Hey @D4F ,
What you’re seeing is normal behavior—and the good news is there are very real, very practical ways to make your Genie-based agent more consistent without resorting to a giant, brittle prompt.
Let’s dig in.
First, why the UI and API can return different answers.
Genie is nondeterministic by nature. Small differences in phrasing, context, or even ordering can lead to different outputs. That’s expected behavior.

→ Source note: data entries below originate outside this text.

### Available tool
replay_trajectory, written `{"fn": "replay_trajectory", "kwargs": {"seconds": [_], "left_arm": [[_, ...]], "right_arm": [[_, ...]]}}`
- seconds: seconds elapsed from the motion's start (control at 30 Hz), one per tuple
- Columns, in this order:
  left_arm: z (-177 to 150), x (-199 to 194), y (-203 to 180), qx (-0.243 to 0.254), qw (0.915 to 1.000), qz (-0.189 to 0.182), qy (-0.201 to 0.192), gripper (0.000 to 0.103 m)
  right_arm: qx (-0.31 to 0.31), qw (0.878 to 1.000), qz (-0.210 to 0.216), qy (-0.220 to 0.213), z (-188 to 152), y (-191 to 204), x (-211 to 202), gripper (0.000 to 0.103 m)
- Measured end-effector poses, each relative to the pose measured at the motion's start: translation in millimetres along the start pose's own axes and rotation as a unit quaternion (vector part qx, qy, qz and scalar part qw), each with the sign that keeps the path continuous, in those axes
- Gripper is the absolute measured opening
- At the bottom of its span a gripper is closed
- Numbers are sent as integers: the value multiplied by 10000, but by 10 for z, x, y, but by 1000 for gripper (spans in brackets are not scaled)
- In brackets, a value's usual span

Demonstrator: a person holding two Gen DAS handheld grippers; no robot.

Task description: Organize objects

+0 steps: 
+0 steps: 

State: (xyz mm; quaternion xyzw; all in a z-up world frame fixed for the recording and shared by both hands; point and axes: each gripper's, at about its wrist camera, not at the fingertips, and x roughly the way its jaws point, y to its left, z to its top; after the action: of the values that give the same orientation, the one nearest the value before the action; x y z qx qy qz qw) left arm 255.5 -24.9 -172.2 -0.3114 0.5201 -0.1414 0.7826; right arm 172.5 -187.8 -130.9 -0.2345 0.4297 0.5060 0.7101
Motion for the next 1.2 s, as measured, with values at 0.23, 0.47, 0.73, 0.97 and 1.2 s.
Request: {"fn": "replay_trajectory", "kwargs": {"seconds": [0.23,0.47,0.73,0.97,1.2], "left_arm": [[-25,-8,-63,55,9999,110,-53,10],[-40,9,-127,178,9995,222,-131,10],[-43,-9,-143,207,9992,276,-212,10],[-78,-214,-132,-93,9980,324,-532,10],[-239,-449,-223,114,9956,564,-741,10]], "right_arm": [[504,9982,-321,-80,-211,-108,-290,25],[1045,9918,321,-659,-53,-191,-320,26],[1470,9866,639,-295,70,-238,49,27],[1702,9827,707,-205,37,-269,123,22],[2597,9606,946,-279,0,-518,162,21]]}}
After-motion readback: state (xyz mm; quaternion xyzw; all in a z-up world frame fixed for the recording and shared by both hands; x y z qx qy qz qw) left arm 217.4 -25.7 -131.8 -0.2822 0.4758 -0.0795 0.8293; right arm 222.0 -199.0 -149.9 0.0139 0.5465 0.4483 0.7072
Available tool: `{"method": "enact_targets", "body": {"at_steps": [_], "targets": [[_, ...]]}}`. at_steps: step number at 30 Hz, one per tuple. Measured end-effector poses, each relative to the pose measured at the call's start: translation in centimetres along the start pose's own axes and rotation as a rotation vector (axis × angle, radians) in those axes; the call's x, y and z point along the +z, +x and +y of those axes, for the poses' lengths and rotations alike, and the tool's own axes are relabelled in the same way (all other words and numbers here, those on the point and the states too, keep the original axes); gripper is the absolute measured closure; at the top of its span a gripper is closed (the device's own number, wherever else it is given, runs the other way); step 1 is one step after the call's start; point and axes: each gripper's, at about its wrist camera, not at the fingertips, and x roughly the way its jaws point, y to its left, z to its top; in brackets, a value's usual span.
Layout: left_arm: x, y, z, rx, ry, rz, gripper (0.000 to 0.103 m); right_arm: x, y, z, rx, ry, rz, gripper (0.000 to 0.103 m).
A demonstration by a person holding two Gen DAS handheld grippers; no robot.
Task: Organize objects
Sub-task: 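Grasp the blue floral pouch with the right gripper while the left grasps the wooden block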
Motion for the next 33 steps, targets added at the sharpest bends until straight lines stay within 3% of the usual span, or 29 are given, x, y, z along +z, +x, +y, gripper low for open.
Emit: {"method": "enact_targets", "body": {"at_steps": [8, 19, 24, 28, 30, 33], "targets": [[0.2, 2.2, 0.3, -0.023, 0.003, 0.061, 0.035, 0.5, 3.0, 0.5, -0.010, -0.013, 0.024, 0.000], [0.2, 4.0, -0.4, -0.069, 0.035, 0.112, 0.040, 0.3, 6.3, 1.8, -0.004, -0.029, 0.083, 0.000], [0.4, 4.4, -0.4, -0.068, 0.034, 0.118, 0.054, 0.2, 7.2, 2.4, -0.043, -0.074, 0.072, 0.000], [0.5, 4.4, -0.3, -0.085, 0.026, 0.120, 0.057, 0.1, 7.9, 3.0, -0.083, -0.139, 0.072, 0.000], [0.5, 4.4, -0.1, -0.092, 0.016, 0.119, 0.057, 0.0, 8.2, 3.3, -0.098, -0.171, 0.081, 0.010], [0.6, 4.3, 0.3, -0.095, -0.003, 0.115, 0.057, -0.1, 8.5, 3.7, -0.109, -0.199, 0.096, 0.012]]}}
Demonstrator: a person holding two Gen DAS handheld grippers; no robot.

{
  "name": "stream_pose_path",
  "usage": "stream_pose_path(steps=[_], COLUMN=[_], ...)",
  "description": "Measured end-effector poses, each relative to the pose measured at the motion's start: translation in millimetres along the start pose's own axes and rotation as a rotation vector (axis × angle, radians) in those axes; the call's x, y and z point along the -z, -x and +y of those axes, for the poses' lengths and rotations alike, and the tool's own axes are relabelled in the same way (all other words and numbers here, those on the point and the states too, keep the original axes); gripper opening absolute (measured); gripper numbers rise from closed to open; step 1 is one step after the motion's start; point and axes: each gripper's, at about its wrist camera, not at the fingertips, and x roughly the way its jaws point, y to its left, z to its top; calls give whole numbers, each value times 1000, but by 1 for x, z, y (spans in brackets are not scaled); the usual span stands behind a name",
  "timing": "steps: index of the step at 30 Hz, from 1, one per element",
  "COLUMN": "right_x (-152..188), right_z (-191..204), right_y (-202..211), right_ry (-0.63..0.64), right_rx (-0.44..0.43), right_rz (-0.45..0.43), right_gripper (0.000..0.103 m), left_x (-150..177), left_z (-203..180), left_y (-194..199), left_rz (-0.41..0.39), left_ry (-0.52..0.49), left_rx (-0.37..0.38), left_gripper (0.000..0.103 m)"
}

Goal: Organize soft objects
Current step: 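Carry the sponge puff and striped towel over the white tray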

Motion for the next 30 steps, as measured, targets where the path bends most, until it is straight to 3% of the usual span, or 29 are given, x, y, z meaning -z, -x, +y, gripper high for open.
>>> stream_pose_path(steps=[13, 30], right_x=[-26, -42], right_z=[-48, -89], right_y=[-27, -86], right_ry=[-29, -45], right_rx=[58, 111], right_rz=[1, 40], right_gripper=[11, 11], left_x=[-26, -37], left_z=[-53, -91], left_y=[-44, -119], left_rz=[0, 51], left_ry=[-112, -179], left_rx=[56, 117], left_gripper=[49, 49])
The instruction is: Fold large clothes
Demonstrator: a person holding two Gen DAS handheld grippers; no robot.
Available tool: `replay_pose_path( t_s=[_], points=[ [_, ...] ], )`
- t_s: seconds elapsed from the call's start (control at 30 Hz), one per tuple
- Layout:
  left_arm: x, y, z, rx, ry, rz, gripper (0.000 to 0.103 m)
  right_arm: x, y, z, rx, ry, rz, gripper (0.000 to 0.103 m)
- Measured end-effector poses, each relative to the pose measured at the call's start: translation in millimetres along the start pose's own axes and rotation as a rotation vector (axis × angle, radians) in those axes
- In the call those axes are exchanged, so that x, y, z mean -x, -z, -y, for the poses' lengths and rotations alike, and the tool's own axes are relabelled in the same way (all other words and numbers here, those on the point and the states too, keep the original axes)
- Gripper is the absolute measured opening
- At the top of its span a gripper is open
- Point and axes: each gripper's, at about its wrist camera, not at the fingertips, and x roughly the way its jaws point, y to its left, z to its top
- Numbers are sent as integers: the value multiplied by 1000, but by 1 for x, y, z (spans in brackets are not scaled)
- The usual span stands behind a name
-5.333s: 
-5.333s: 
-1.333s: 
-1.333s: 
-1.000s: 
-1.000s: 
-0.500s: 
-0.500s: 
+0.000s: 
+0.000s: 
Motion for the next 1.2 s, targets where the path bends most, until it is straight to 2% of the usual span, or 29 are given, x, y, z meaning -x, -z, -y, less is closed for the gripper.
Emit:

The best way to reduce variance is to keep your guidance clean and free of conflicting instructions.
From a mechanics standpoint, calling the API is effectively the same as starting a new thread in the UI—but differences in chat history, phrasing, and which context gets selected can still lead to different SQL and different answers.
Context filtering and token limits also play a big role. In long or heavily annotated spaces, important instructions or metadata can get dropped. When that happens, quality drops with it.
And finally, permissions matter. If your agent isn’t using on-behalf-of-user (OBO) authorization, it may literally be seeing a different universe of assets and metadata than the user sees in the UI.
Now, why joins and column descriptions sometimes don’t stick.
Joins have to live somewhere Genie can actually use them. That means either proper PK/FK relationships in Unity Catalog or explicit joins defined in the space’s knowledge store. If neither exists, Genie is left to guess.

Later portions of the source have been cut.